1) First person 1 (FP1) - the point-of-view that is directly claimed by
an individual (FP1i) such as David or Peter, or what is generally meant
when the word 'I' is directly uttered by such a person.

2) First person 2 (FP2) - representations of an FP1 point-of-view as
modelled within members of the FP1 community. The usage of 'David' or
'Peter' in point 1) exemplifies one type of such representation, whose
presumed referent is an FP1i person.
  

Here is an explanation more grounded in Physics:
The concept of "first person" comes directly from the Everett
manyworlds, Schoedinger cat experiment and the quantum suicide
(thought) experiment. In a quantum suicide the subject of the
experiment does not see himself dying.

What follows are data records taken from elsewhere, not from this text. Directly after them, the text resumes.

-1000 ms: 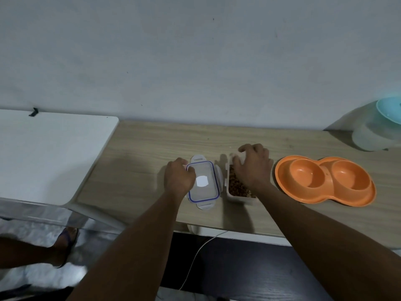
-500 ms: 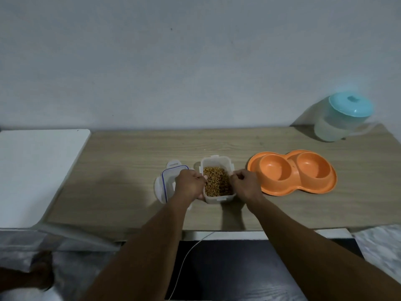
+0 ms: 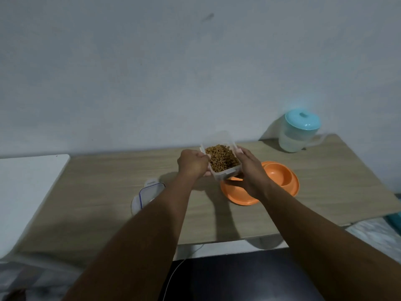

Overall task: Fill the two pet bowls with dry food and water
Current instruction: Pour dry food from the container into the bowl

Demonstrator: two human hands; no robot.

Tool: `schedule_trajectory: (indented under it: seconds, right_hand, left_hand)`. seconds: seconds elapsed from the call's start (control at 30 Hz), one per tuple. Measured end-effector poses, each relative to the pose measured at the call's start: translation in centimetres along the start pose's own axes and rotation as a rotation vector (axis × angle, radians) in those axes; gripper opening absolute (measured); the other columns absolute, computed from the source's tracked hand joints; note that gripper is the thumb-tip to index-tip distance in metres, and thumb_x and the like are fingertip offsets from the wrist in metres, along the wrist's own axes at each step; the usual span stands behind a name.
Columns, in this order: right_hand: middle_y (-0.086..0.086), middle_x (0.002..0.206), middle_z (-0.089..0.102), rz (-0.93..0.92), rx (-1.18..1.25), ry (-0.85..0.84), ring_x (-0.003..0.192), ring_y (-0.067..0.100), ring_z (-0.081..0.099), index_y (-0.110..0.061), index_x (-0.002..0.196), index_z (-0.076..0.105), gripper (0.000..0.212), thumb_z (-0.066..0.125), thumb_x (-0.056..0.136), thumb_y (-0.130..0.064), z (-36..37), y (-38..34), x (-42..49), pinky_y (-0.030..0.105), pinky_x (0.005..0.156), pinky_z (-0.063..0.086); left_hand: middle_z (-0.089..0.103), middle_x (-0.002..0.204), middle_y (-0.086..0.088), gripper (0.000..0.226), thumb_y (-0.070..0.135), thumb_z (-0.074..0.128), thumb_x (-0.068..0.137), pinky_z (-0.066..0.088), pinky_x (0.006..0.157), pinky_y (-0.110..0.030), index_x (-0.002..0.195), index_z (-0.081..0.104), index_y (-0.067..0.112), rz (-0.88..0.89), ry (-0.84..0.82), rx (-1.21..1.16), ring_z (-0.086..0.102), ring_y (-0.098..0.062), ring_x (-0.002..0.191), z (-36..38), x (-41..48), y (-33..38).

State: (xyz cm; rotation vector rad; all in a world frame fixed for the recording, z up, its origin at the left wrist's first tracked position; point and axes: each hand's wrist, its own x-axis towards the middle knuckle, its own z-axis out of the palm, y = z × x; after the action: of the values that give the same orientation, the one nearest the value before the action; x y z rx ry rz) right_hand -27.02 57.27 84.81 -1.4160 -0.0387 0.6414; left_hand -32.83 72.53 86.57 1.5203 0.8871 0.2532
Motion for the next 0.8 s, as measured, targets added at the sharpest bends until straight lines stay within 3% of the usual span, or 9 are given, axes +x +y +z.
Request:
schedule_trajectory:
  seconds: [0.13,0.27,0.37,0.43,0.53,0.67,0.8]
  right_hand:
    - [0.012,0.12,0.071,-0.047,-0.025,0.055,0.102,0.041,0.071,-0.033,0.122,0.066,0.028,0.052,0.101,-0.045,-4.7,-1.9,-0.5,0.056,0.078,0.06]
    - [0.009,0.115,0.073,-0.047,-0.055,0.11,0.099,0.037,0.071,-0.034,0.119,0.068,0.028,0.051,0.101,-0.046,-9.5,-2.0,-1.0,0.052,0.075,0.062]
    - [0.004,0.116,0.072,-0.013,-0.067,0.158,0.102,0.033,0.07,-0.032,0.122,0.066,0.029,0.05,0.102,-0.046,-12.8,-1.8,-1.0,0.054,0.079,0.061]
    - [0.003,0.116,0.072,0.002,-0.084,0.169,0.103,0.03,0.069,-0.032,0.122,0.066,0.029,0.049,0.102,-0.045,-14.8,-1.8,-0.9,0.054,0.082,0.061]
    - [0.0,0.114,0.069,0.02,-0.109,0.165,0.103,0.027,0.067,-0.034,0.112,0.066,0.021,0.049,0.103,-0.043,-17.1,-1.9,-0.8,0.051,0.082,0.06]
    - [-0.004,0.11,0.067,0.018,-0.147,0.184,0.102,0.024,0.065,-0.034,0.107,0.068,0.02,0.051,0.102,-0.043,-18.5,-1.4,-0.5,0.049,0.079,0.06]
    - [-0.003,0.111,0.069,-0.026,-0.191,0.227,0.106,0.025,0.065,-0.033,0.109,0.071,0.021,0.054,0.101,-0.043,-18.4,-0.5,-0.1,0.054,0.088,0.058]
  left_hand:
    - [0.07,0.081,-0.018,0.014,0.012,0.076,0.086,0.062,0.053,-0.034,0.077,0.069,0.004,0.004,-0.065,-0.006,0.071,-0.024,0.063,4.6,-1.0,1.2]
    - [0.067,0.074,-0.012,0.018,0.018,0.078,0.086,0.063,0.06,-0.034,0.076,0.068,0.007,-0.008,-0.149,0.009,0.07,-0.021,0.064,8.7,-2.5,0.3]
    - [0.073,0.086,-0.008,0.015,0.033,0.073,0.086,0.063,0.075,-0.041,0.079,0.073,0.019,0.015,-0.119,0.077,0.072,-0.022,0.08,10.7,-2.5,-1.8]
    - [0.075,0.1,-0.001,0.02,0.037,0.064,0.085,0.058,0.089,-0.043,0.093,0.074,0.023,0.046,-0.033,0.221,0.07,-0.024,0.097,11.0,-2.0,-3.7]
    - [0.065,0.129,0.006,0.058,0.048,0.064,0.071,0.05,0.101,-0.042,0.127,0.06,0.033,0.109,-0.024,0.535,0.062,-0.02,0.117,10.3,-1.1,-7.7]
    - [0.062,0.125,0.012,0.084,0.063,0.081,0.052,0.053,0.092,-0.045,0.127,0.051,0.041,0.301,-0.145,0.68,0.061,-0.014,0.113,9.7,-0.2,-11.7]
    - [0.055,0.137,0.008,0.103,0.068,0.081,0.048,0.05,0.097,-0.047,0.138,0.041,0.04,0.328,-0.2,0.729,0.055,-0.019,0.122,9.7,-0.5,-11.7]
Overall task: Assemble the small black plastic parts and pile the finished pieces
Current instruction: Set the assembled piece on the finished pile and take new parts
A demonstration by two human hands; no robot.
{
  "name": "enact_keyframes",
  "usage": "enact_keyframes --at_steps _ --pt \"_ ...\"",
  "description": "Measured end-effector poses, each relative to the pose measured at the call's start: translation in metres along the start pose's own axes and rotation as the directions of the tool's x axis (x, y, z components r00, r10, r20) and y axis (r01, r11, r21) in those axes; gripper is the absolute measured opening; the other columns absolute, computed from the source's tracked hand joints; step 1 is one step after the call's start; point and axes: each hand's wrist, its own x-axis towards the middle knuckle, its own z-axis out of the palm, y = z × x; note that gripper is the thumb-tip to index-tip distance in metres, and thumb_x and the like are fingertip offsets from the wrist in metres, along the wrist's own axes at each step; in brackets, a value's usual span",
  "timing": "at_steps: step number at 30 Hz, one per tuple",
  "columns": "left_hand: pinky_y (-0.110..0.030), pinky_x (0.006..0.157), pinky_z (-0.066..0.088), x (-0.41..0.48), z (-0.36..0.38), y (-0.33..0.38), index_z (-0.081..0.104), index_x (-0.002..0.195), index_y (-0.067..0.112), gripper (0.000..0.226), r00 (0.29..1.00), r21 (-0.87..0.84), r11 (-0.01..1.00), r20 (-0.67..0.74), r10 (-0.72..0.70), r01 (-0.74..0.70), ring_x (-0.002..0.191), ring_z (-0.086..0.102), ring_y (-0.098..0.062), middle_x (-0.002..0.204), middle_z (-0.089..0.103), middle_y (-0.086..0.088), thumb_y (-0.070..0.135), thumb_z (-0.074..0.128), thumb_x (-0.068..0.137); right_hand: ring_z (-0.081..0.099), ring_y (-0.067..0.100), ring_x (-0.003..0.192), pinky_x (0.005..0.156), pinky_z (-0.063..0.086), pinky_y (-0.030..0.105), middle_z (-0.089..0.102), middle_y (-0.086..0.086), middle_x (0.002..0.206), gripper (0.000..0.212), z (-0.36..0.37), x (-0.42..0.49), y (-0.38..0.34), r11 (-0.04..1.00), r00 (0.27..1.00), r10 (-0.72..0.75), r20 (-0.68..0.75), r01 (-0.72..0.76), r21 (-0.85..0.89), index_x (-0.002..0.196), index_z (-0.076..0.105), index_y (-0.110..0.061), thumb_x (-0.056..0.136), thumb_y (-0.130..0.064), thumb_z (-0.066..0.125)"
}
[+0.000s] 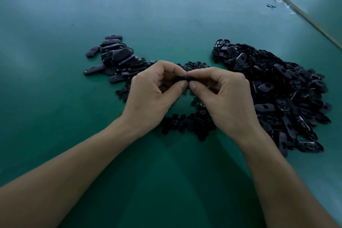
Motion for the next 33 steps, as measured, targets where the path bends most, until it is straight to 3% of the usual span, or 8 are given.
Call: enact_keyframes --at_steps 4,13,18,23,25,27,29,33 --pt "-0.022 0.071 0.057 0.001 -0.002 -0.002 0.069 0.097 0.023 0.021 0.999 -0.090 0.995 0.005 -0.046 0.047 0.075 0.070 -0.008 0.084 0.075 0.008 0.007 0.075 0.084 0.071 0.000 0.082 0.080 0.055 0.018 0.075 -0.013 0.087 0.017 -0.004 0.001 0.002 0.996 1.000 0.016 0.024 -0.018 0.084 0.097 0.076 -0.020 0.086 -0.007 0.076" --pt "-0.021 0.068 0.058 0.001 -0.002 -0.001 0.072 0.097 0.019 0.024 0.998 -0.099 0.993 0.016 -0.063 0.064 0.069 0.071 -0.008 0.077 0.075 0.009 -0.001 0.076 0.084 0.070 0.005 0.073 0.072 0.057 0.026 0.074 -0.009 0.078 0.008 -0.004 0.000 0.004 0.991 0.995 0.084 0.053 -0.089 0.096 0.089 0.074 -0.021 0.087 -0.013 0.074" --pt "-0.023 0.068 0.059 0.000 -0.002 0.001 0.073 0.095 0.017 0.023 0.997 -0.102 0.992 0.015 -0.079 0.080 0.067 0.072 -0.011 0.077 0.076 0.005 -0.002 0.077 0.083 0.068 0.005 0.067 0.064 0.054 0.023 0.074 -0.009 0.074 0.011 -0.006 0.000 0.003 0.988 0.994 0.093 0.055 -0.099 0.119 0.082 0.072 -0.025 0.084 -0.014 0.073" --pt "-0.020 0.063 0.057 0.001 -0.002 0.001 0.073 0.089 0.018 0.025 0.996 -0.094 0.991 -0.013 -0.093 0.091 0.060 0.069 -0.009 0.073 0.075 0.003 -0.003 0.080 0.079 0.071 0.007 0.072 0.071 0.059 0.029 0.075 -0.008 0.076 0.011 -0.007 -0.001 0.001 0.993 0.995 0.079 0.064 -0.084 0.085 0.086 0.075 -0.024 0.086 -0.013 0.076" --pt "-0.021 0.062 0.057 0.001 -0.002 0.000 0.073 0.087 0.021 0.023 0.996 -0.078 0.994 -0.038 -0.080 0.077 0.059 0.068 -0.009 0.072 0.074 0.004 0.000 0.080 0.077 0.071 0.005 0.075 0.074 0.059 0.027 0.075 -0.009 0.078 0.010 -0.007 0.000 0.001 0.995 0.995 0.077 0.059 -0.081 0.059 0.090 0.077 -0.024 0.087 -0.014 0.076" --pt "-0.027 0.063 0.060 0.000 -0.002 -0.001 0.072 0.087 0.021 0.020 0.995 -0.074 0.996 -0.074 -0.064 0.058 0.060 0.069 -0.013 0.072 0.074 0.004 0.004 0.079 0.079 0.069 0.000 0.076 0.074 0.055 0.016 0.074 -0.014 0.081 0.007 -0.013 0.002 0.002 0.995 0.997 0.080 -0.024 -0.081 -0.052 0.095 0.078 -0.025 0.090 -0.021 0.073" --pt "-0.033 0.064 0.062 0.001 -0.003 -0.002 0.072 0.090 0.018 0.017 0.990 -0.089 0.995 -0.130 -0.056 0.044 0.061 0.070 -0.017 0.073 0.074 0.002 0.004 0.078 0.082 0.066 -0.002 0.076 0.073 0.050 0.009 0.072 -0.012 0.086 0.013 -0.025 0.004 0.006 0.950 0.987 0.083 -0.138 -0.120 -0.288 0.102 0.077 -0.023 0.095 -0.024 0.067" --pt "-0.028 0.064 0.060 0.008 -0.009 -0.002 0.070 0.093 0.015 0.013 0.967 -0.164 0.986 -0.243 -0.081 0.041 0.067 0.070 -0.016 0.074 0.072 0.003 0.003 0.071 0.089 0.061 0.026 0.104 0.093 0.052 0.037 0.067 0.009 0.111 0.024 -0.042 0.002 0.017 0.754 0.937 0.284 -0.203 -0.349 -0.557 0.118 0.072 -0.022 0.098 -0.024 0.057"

He can only see himself
continuing living along a branch of the manyworld in which his
experiment went awry. His perception is first person. Witnesses to the
experiment are likely to see the subject die and their point of view is
third person. Thus first person and third person imply some kind of
"relativity" contingent on the observer's own existence. 

More generally, one can assume that the laws of physics themselves are
contingent on the observer -ie. the world is being destroyed every
nanoseconds or faster when it diverges into MW branches not supporting
life. - the only worlds we can observe are those worlds upholding those
physical laws supporting life. According to this hypothesis our primary
perception of the world is first person. 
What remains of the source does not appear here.